What the exercise asks
Count the lines below that contain the word "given", and report only that number.

Data
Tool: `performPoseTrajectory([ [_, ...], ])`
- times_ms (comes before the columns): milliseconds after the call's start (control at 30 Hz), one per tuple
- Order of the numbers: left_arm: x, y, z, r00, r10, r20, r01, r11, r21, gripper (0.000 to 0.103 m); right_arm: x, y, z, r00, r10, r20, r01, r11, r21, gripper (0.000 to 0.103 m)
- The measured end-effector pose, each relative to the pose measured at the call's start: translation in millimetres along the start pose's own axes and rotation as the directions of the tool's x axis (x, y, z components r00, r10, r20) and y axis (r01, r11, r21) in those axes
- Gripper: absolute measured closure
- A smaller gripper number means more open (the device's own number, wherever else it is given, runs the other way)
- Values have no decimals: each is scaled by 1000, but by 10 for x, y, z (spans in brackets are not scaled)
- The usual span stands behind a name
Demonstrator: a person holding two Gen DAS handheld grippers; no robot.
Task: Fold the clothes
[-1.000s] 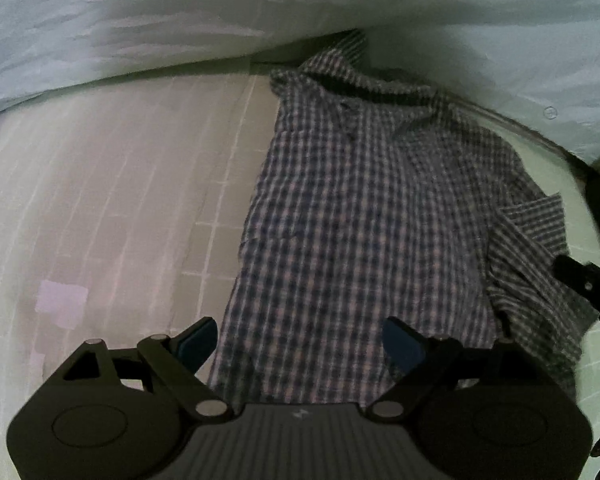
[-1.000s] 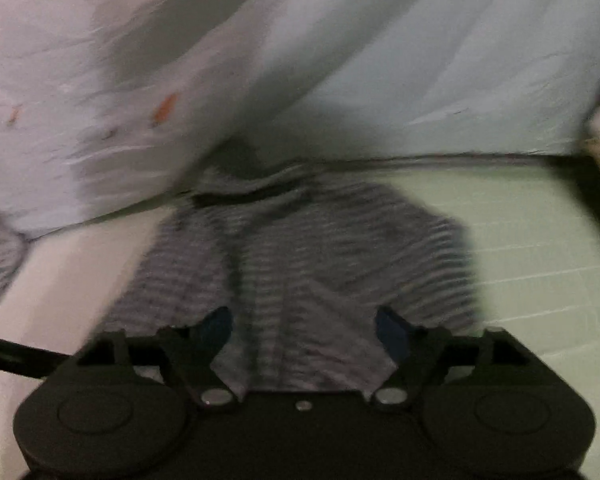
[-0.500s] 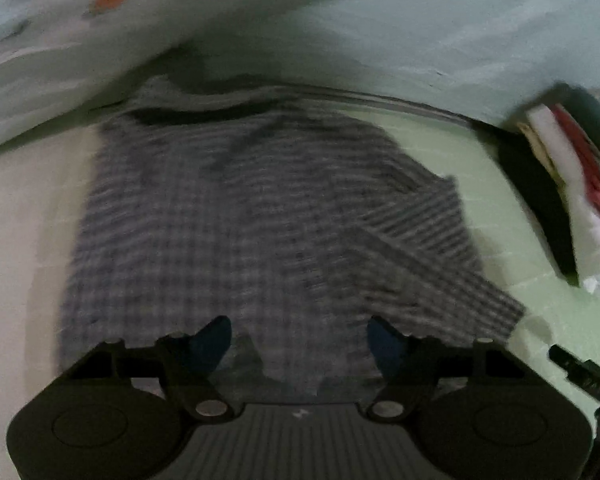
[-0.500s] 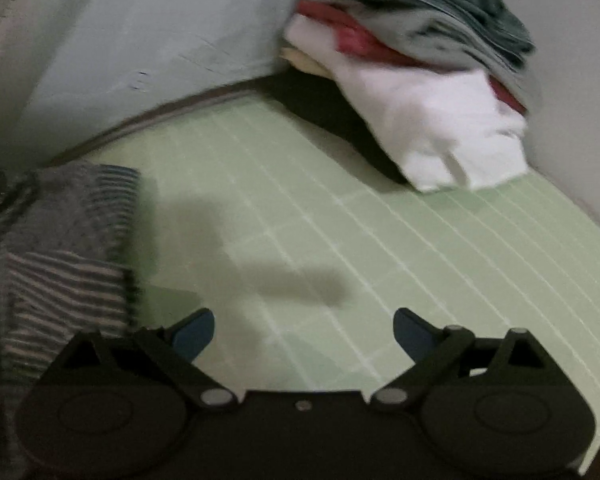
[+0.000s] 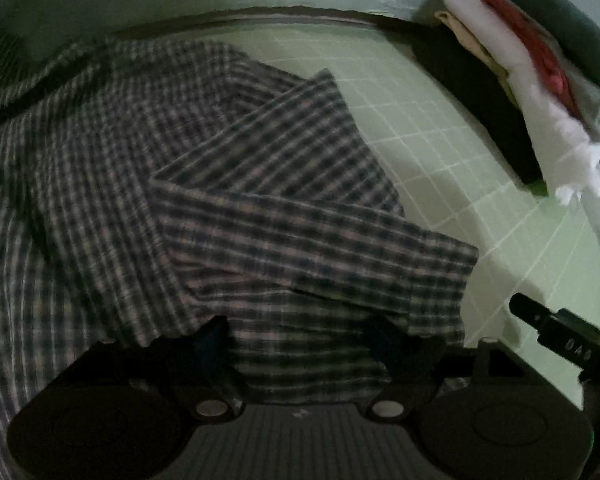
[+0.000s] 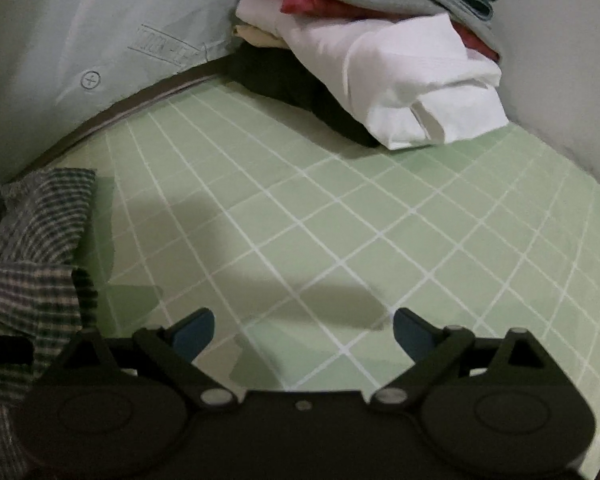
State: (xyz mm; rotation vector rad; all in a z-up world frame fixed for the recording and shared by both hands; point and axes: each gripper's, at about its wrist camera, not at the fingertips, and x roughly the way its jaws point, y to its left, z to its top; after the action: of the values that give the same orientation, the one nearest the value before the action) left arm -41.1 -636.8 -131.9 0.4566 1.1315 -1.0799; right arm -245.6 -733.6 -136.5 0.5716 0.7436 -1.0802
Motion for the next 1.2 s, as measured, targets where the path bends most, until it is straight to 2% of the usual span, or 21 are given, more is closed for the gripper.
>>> performPoseTrajectory([
  [67, -11, -51, -27, 999, 40, 36, -41, 999, 28, 49, 16, 6, -16, 1000, -2, -11, 2, 1000, -2, 6],
  [100, -18, -57, -36, 997, 58, 50, -60, 998, 34, 68, 19, 10, -26, 1000, -2, -15, 2, 1000, -3, 6],
  [133, -20, -30, -25, 997, 57, 52, -58, 998, 25, 77, 12, 12, -34, 1000, 1, -17, -2, 1000, -2, 6],
  [200, -105, 54, -12, 997, 33, 70, -31, 999, -21, 88, -14, 8, -43, 1000, 21, -16, -21, 1000, 6, 6],
  [233, -176, 89, 12, 995, 35, 89, -32, 999, -31, 90, -28, 9, -44, 1000, 27, -14, -27, 1000, 7, 6],
  [367, -547, 246, -1, 982, 50, 181, -38, 997, -70, 92, -105, 79, -60, 999, 38, -11, -38, 999, -16, 6],
  [467, -870, 490, -39, 967, 49, 251, -9, 987, -161, 92, -174, 166, -74, 998, 65, -11, -65, 997, -34, 6],
  [633, -1414, 1000, -142, 924, 125, 362, -17, 958, -288, 92, -352, 418, -167, 991, 134, -11, -134, 990, -44, 6],
  [733, -1672, 1319, -218, 899, 182, 398, -52, 948, -315, 92, -484, 597, -268, 987, 163, -9, -163, 985, -59, 6],
  [833, -1861, 1664, -271, 882, 214, 420, -57, 933, -355, 93, -638, 792, -402, 983, 184, -9, -184, 979, -83, 6],
  [1033, -2166, 2354, -358, 844, 285, 455, -68, 897, -437, 92, -985, 1105, -617, 984, 179, 21, -173, 973, -155, 6],
  [1067, -2181, 2456, -370, 843, 296, 450, -70, 889, -453, 91, -1042, 1145, -644, 984, 176, 29, -169, 971, -167, 6],
  [1133, -2205, 2654, -394, 845, 313, 434, -76, 873, -482, 81, -1145, 1206, -686, 985, 167, 42, -157, 969, -189, 6],
  [1167, -2197, 2721, -412, 858, 313, 407, -84, 867, -491, 75, -1186, 1233, -714, 986, 161, 46, -149, 969, -199, 6],
  [1200, -2198, 2765, -456, 868, 315, 383, -89, 859, -504, 61, -1221, 1256, -743, 987, 155, 47, -142, 968, -208, 6],
])
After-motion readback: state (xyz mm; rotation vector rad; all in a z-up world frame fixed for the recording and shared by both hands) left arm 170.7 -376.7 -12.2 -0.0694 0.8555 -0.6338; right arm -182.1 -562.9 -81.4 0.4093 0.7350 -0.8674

Exercise output
2